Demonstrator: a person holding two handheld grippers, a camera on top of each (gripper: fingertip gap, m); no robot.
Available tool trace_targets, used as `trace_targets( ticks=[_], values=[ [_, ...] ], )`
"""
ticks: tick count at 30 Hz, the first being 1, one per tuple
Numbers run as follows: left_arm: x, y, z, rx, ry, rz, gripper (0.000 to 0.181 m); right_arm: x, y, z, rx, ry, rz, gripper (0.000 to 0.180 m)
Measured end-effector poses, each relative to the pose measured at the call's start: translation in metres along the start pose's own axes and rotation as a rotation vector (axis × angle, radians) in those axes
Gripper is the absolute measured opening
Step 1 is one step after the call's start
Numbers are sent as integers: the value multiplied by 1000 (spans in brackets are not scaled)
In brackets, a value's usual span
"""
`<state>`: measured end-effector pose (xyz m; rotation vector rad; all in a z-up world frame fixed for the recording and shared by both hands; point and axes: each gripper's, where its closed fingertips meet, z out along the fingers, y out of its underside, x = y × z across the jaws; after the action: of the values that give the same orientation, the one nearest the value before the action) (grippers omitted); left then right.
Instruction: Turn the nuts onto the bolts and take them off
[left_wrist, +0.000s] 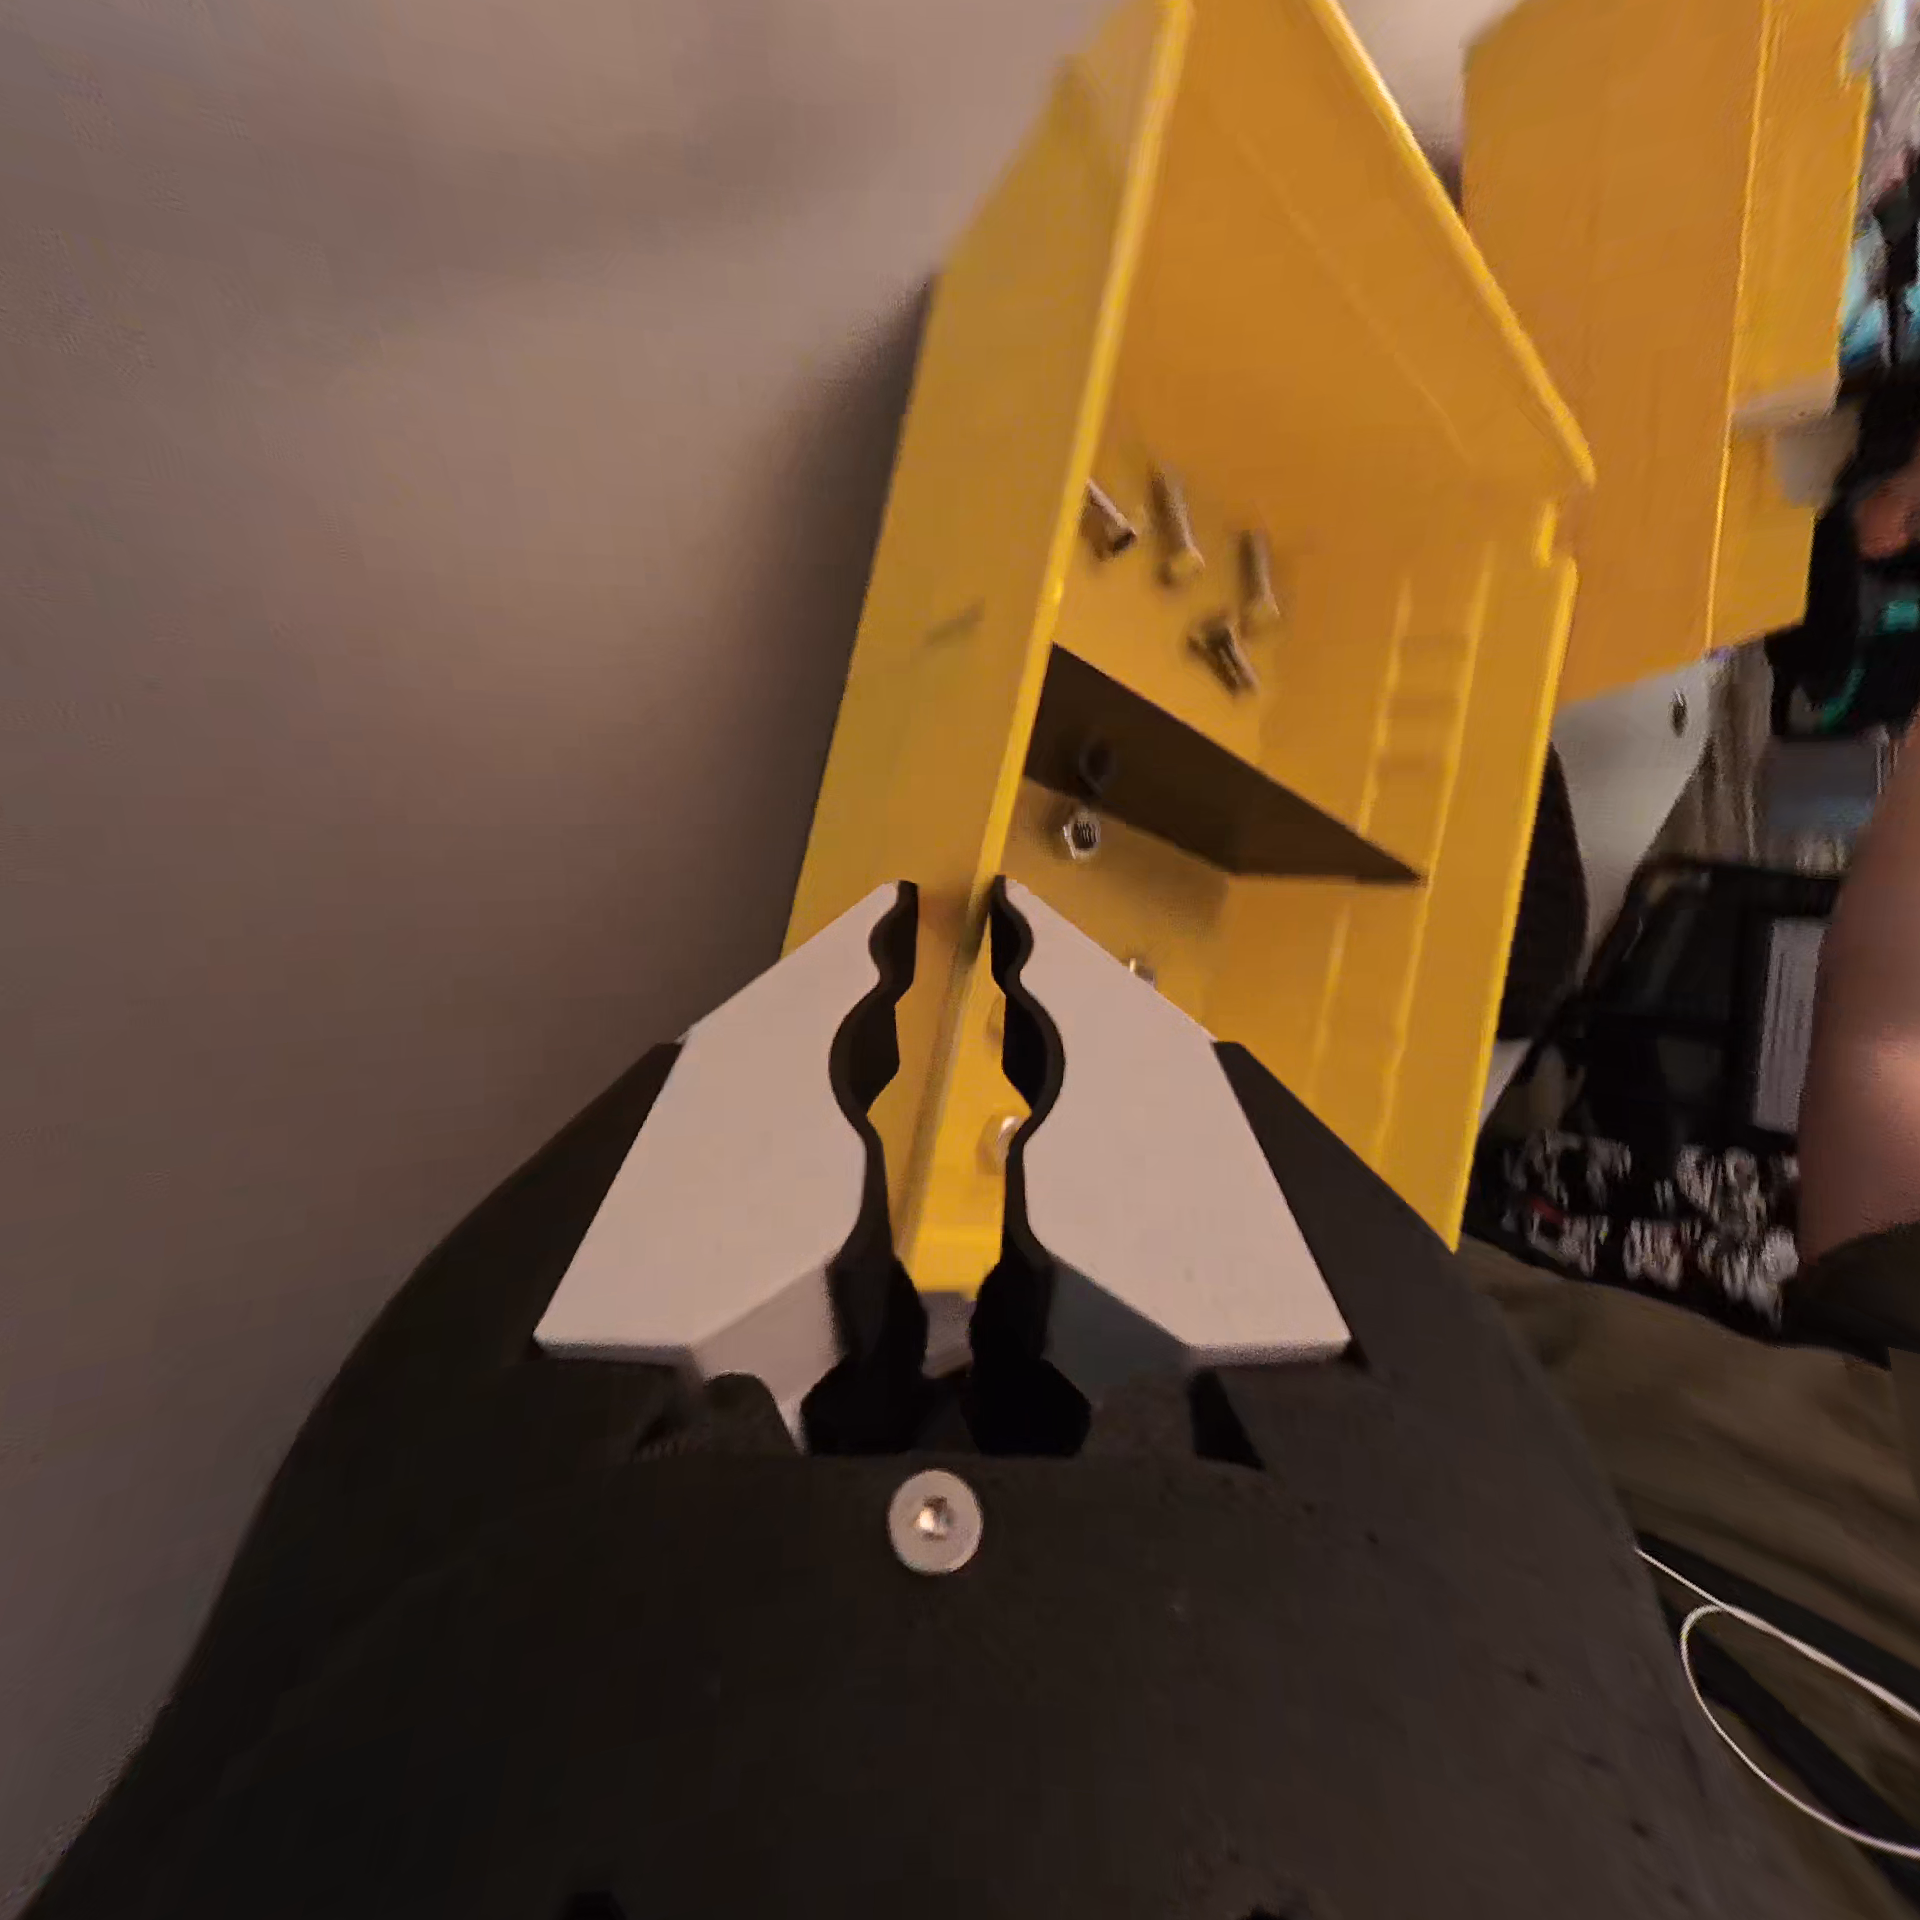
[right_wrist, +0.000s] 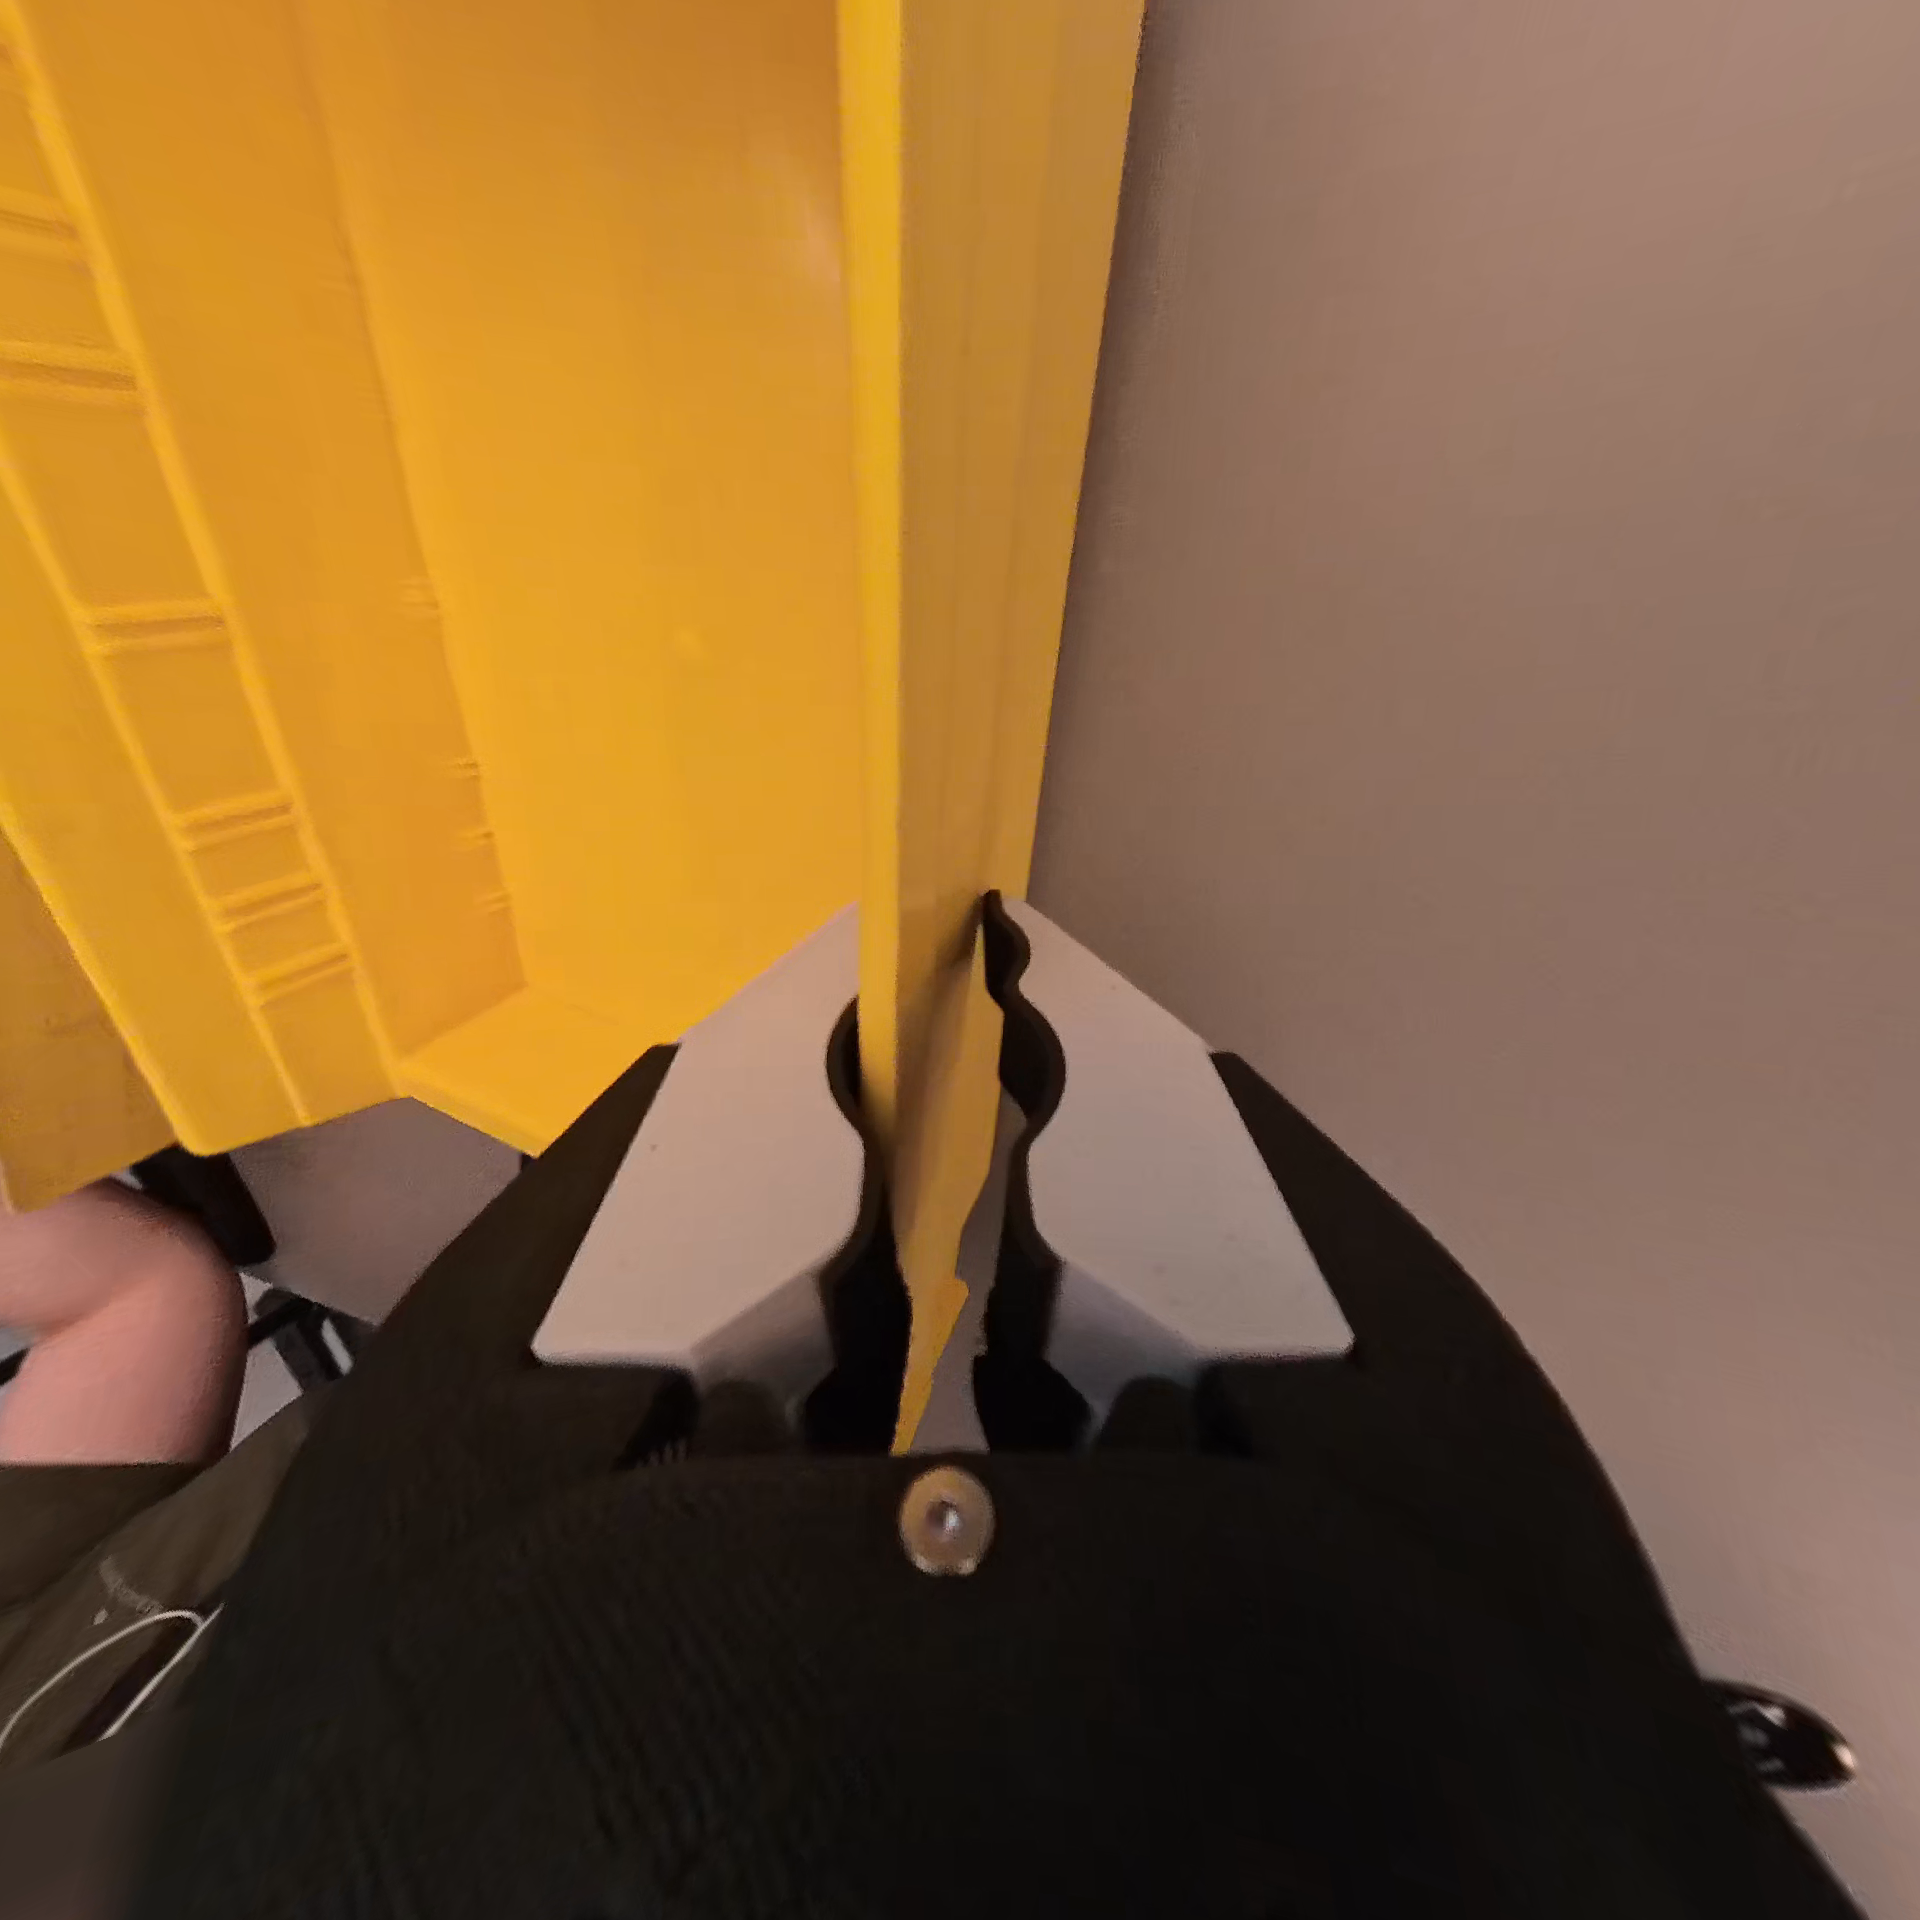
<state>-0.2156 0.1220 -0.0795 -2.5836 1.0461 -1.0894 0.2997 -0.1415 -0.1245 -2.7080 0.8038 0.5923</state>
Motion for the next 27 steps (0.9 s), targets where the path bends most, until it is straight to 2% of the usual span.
trace_targets(
  ticks=[3,7,11,16,20,27],
  values=[
    [-43,19,-48,64,-59,-68,12,-27,3,20,-56,-2,-72,14],
    [-92,47,-105,206,-114,-280,11,-61,6,40,-95,19,-148,13],
    [-123,77,-146,287,-213,-368,9,-88,4,54,-115,53,-191,10],
    [-138,93,-168,378,-192,-441,10,-97,-10,60,-120,70,-193,9],
    [-143,92,-173,436,-128,-479,11,-73,-24,50,-94,148,-167,6],
    [-158,102,-190,494,-210,-527,10,-56,-19,42,-114,213,-183,3]
  ],
)
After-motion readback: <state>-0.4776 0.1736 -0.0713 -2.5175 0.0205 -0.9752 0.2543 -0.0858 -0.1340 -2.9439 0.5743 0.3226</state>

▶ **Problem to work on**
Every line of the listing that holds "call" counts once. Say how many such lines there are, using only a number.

▶ **Your response**
2